Inside this issue
Landscape photography is an expression of the unique relationship of the photographer with the land. My photography is an attempt to communicate the intimacy of that relationship and in so doing, stir the emotions and touch the spirit.
My images combine an early love of drawing and painting with a long-standing passion for photographing the landscape. An important part of my portfolio continues to be about the interaction between water and light in, but I’m also experimenting with movement on land and even my own progress on foot through the landscape. Website
Hillary Younger returned to her native Tasmania after an extended period of travelling and living overseas. Drawn back by the island’s wilderness areas which she had previously explored on horseback and on foot, a new passion for photography emerged. Remote places and their people still call to her, and have started to open up new avenues.
Can you start by telling me a little about your background – your education, childhood passions and vocation?
I was born and grew up in rural Tasmania. Obsessed with horses from the outset, and totally at home in wild places.

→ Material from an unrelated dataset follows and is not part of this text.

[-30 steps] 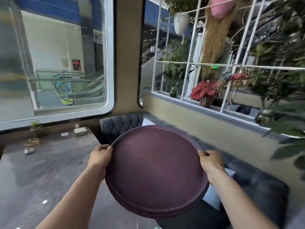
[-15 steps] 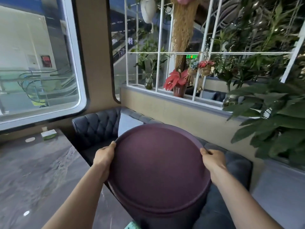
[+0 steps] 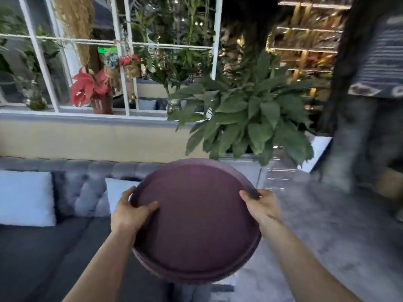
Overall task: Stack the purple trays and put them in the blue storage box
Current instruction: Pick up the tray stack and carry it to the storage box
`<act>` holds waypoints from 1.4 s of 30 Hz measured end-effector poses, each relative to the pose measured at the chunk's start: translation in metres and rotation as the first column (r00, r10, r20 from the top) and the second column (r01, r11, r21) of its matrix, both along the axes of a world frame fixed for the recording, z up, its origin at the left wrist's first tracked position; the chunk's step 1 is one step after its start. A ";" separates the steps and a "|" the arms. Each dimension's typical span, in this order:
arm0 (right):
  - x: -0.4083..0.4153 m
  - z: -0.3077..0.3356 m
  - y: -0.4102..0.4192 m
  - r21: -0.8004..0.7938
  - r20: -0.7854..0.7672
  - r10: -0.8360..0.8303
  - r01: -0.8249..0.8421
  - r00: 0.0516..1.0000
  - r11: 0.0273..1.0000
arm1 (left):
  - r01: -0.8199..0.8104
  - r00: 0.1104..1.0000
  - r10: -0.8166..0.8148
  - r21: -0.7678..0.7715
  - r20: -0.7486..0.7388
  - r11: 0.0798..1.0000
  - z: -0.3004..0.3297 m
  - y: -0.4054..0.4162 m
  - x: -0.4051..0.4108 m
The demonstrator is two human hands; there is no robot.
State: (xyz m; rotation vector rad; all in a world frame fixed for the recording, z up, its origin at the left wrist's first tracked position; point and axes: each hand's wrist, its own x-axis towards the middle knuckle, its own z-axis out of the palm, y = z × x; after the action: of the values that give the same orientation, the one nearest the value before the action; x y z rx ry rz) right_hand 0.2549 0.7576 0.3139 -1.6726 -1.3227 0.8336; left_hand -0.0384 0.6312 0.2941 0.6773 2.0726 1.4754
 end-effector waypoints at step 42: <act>0.831 -0.029 -0.388 -0.063 0.091 -0.996 0.998 -0.016 -0.022 | 0.998 0.047 -0.999 0.053 -0.012 0.047 -0.021 0.031 1.013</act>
State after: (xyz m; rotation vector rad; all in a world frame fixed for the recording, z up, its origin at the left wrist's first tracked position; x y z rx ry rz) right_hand 1.0862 0.3699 0.2850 -2.1088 0.2936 -0.0980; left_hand 0.9743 0.6620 0.2727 1.6586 0.8554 0.5649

Riding almost before I could walk. Given my first horse just before I turned four years old. And even then, loving to be alone in the bush, on my horse. And so an intimacy with the natural world developed and was nurtured from an early age. Wild places were easy to access for me then. There were temperate rain forests, beaches, coastal moorlands, where I could ride. And it was a world where there was also less paranoia, with parents who were not afraid to let their child explore even if that meant the bruises that went along with the risks.
And so the natural world, wilderness, became for me a place where I am at peace, and from which I derive intense joy. It is not surprising then, that my ‘other’ passion, alongside landscape photography, is hiking in the wild, sleeping on the ground, hearing the sounds of birds, wind and sea.
I also grew up an idealist. In the wake of the 60’s, which came ten years late to Tasmania, being behind the times as we have tended to be. So my adolescence and early adulthood was informed by an aura of optimism, and a belief that we could change the world for the better. In that atmosphere, I embarked on a journey of both self and world discovery.
In 1982, I decided to experience life in a different, non-western culture, and lived in Nepal for a year. This was a life-changer. I developed a love of the mountains, the himalayan people and cultures, particularly the Tibetan culture. It is when I first heard of ‘Little Tibet’ or Ladakh, as the enclave of Tibetan culture not ravaged by the Chinese. And it is when I became a Tibetan Buddhist, which I remain.